人口の東京一極集中が続いている。地方は若い世代や女性の流出に歯止めがかからない。まちづくりの専門家である木下斉氏は「コロナ禍で地方に人が戻ると考えるのは幻想だ。特に20~24歳の女性に、地方は見切りをつけられている。その原因は、地方には女性がキャリアアップできる仕事がないからだ」という――。
当事者不在の会議で問題解決は困難
最近、森喜朗さんの発言が話題になりましたが、地域関係の会議もいまだ女性比率、若者比率は少ないものです。
事務局配慮により若者と女性が意識的に委員に入れられることもありますが、あくまで一部。女性枠、若者枠なんて言われ方をするくらいであり、マイノリティー扱いです。主体は学識として大学教授、各業界団体のトップなどです。結局高齢の男性であることが多いため、会議写真をみれば白髪の方々が並ぶことになります。
高齢男性が悪いとはいいません。彼らが覚悟をもって決めるべきこともあります。が、こと人口流出、少子高齢化などについては、地域を離れて上京した当事者たる若者や女性から話を聞かずして、どうして解決ができるか、と思うのです。

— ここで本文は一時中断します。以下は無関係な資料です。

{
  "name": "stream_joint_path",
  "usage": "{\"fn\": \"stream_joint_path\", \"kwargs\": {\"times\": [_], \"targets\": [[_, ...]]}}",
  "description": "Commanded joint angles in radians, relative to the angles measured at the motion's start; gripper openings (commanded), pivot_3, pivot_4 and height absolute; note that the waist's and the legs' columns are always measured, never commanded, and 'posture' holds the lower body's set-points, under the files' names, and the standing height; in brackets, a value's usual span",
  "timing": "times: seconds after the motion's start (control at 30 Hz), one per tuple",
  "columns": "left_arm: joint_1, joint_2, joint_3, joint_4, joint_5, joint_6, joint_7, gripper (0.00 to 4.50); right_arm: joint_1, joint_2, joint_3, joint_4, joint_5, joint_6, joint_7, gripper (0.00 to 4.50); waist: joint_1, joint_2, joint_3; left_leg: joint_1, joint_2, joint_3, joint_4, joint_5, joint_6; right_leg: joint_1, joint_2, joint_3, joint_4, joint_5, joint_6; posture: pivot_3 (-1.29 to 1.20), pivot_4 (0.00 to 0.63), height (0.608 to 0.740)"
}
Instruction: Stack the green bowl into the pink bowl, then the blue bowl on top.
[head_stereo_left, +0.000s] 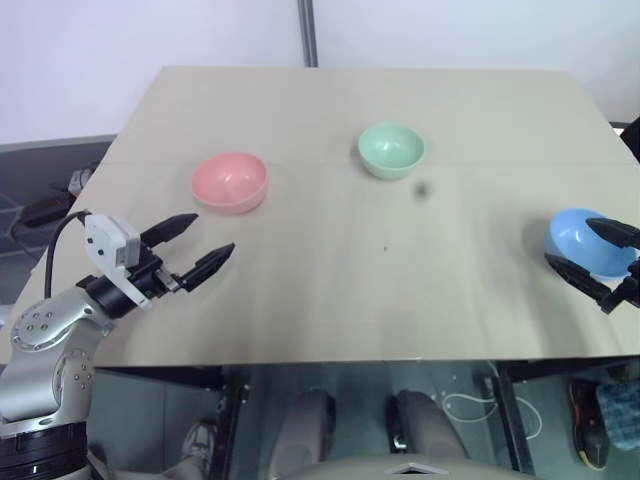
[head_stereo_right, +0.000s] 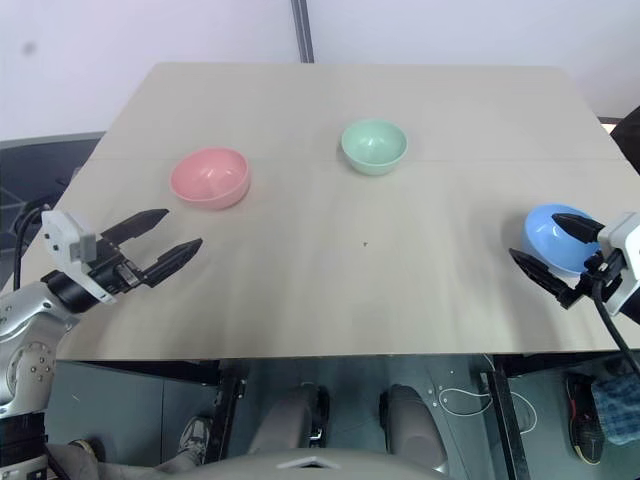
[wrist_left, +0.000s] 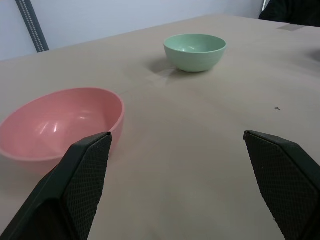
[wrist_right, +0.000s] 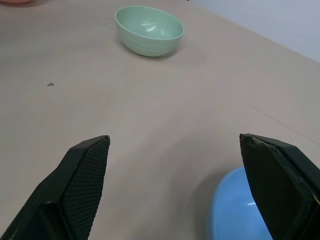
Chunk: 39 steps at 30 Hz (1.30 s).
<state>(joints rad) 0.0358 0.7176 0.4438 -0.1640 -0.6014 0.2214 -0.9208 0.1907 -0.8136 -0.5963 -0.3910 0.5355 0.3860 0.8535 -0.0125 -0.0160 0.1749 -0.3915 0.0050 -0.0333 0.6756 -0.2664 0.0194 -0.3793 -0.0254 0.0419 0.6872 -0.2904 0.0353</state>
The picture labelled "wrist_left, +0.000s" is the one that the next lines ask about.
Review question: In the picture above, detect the black object at table edge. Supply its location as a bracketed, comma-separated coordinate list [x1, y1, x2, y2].
[258, 0, 320, 27]

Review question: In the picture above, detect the pink plastic bowl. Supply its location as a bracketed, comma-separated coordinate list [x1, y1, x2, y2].
[0, 87, 126, 173]

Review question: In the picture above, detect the green plastic bowl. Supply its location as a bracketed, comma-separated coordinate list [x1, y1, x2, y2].
[163, 33, 227, 73]

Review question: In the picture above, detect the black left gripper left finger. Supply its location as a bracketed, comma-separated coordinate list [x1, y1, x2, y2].
[0, 131, 113, 240]

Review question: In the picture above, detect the grey perforated metal rail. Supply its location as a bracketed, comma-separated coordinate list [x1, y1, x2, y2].
[14, 0, 49, 53]

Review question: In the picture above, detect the grey tape strip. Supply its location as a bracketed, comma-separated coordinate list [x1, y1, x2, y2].
[277, 23, 303, 32]

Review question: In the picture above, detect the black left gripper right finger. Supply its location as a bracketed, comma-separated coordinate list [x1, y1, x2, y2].
[243, 130, 320, 240]

当事者がいない中で、課題解決を図ることなどはできないのです。さらに出ていく人たちが考える地域の課題すら解決できなければ、外から若者や女性にその地域に来ていただくことも難しいのは言うまでもないのです。
地域の変革よりも、棚ぼたを期待する人たち
昨年のコロナ禍の流行が始まった頃に「もう過密の東京は危険だから一極集中は終わる。そうすれば地方に人が流れてくる」といったような大変都合のよい幻想を抱く方がかなりいました。